*Stored items from a collection:*
● ● ●
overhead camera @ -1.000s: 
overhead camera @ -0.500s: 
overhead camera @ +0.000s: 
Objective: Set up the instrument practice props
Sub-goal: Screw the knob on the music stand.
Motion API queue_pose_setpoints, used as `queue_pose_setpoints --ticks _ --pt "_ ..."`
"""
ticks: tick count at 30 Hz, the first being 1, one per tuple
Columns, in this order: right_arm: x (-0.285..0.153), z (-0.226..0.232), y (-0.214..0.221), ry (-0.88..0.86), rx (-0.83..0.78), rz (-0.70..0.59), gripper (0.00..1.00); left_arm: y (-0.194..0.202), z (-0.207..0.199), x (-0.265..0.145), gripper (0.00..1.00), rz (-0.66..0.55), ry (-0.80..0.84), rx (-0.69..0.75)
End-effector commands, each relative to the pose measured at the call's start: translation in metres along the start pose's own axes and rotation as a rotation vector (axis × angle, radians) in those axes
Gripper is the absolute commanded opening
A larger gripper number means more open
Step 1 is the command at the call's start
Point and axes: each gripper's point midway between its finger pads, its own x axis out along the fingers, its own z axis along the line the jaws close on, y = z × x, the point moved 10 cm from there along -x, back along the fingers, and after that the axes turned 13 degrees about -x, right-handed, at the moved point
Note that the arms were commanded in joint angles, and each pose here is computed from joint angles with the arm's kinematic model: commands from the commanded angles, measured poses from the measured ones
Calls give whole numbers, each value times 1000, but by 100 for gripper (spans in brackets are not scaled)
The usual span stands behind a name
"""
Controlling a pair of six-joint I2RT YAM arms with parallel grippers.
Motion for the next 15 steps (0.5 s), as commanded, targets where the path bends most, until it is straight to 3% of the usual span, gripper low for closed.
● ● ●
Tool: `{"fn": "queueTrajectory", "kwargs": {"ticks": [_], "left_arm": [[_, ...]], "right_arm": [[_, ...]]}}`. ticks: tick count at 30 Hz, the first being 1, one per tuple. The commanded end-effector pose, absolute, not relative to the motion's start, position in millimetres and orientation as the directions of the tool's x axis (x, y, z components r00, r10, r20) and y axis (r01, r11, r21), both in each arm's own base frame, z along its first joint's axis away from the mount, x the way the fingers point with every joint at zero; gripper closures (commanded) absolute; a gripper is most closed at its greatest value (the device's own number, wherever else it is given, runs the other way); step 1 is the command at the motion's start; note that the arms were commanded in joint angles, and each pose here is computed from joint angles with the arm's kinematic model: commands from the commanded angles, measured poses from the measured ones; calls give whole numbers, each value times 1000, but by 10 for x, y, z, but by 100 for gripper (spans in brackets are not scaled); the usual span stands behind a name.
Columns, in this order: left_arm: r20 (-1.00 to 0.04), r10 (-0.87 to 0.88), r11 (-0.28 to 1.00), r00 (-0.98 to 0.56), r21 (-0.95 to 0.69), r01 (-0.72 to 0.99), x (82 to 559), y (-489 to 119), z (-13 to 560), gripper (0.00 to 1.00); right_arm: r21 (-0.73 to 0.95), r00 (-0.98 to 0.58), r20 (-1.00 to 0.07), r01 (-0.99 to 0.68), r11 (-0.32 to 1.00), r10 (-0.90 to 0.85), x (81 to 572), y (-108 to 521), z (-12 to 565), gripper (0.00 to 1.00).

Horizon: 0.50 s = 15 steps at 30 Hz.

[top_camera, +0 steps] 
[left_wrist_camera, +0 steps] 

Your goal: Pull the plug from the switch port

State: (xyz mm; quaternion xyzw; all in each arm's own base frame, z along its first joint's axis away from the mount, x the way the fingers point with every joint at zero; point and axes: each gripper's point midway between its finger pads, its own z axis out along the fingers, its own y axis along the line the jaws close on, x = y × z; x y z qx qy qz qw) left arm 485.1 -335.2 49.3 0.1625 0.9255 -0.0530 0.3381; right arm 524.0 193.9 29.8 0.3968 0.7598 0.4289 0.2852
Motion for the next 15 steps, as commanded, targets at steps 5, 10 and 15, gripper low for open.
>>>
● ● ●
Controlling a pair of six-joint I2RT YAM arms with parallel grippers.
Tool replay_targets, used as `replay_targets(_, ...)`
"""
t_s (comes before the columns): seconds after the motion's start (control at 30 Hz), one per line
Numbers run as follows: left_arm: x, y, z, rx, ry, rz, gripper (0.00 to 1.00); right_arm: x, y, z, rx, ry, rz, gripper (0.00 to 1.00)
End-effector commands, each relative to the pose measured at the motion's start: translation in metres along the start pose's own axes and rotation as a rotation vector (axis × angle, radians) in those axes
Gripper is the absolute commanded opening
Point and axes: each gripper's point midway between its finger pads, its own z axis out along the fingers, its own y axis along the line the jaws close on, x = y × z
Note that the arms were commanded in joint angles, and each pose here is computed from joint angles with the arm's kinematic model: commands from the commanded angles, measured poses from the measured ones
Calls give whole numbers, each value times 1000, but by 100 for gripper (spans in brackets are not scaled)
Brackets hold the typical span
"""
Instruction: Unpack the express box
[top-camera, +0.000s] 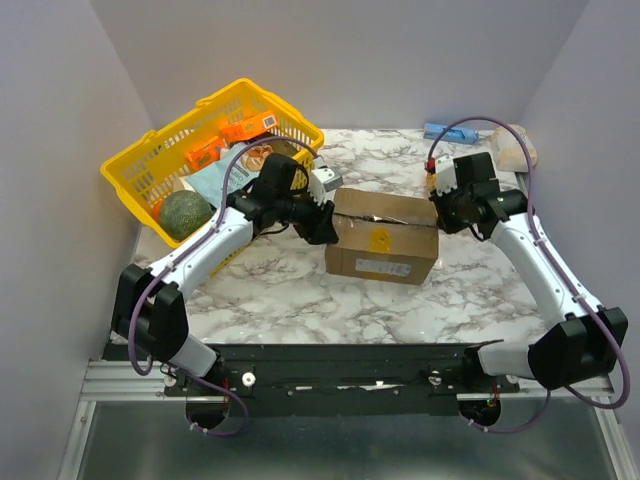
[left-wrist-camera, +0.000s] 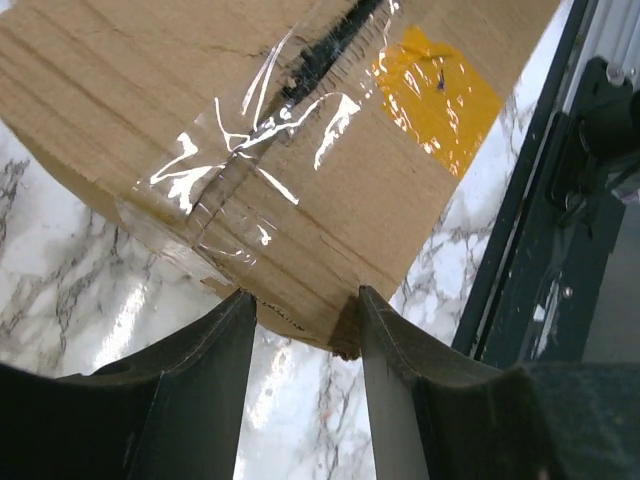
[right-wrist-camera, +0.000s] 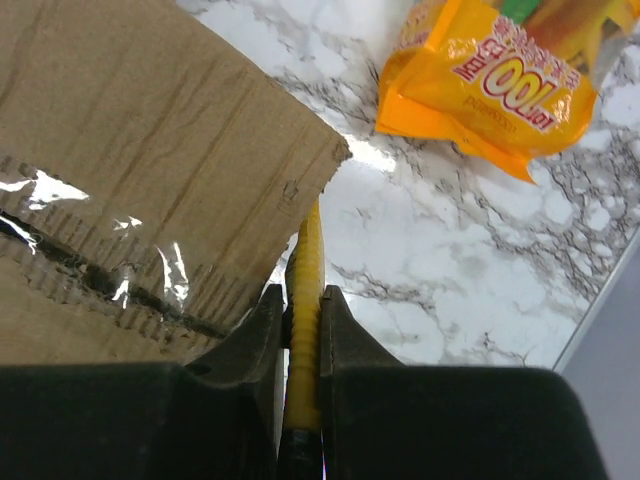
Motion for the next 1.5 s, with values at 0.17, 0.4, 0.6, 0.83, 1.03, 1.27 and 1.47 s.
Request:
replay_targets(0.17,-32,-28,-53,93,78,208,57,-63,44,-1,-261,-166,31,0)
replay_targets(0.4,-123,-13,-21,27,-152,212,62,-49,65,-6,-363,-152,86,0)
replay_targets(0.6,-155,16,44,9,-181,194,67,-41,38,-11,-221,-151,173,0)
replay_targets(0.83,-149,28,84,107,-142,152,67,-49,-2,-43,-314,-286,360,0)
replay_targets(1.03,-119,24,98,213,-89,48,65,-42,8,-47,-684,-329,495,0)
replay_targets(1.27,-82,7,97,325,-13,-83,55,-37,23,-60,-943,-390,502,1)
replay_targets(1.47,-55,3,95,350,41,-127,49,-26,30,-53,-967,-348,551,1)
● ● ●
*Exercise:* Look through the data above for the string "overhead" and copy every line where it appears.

*Solution for this problem:*
overhead camera @ -1.000s: 
overhead camera @ -0.500s: 
overhead camera @ +0.000s: 

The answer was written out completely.